WHAT THE TASK REQUIRES
Return the material exactly, first line through the line containing "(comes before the", and nothing more. Pictures stay out.
○ ○ ○
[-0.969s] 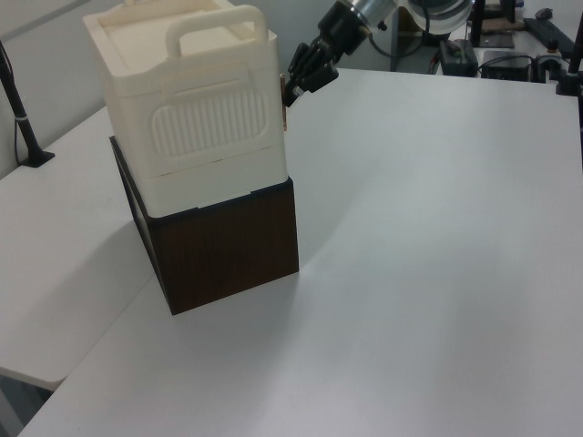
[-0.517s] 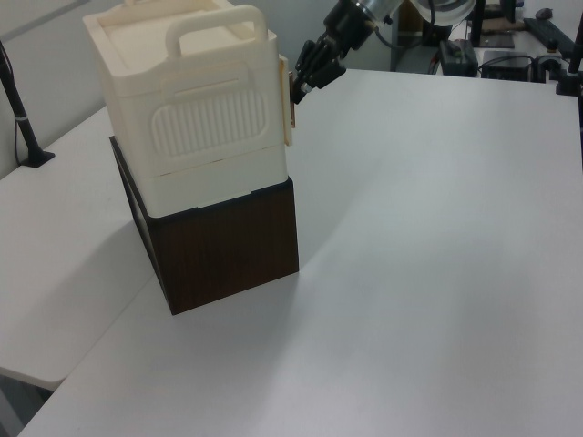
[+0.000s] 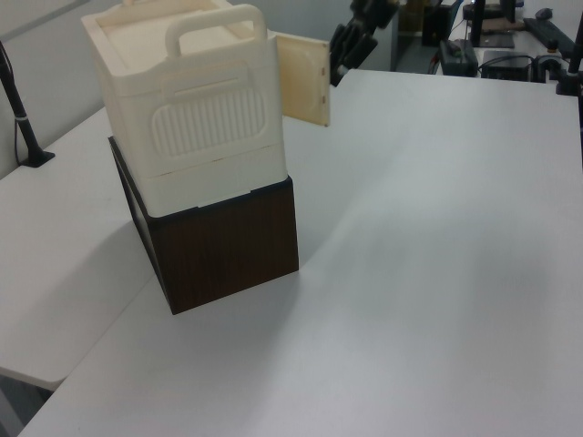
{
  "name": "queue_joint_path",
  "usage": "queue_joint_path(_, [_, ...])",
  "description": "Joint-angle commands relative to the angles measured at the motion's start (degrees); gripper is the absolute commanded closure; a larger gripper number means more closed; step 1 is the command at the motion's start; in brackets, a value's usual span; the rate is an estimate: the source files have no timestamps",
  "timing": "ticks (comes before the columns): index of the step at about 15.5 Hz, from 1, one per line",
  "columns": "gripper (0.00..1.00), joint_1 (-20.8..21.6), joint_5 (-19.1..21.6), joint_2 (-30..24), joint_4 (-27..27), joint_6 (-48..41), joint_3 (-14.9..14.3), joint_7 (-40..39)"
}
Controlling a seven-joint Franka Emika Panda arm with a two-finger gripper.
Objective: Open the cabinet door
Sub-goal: 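Swing the gripper outward, pulling the door open on its hinge, then release the door and move the gripper away from it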
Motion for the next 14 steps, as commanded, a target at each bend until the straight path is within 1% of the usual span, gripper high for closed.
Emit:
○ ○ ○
SOLUTION TO THE EXERCISE
[-0.969s] 
[-0.517s] 
[+0.000s] 
{
  "name": "queue_joint_path",
  "usage": "queue_joint_path(_, [_, ...])",
  "description": "Joint-angle commands relative to the angles measured at the motion's start (degrees); gripper is the absolute commanded closure; a larger gripper number means more closed; step 1 is the command at the motion's start; in brackets, a value's usual span; the rate is an estimate: the source files have no timestamps",
  "timing": "ticks (comes before the columns): index of the step at about 15.5 Hz, from 1, one per line",

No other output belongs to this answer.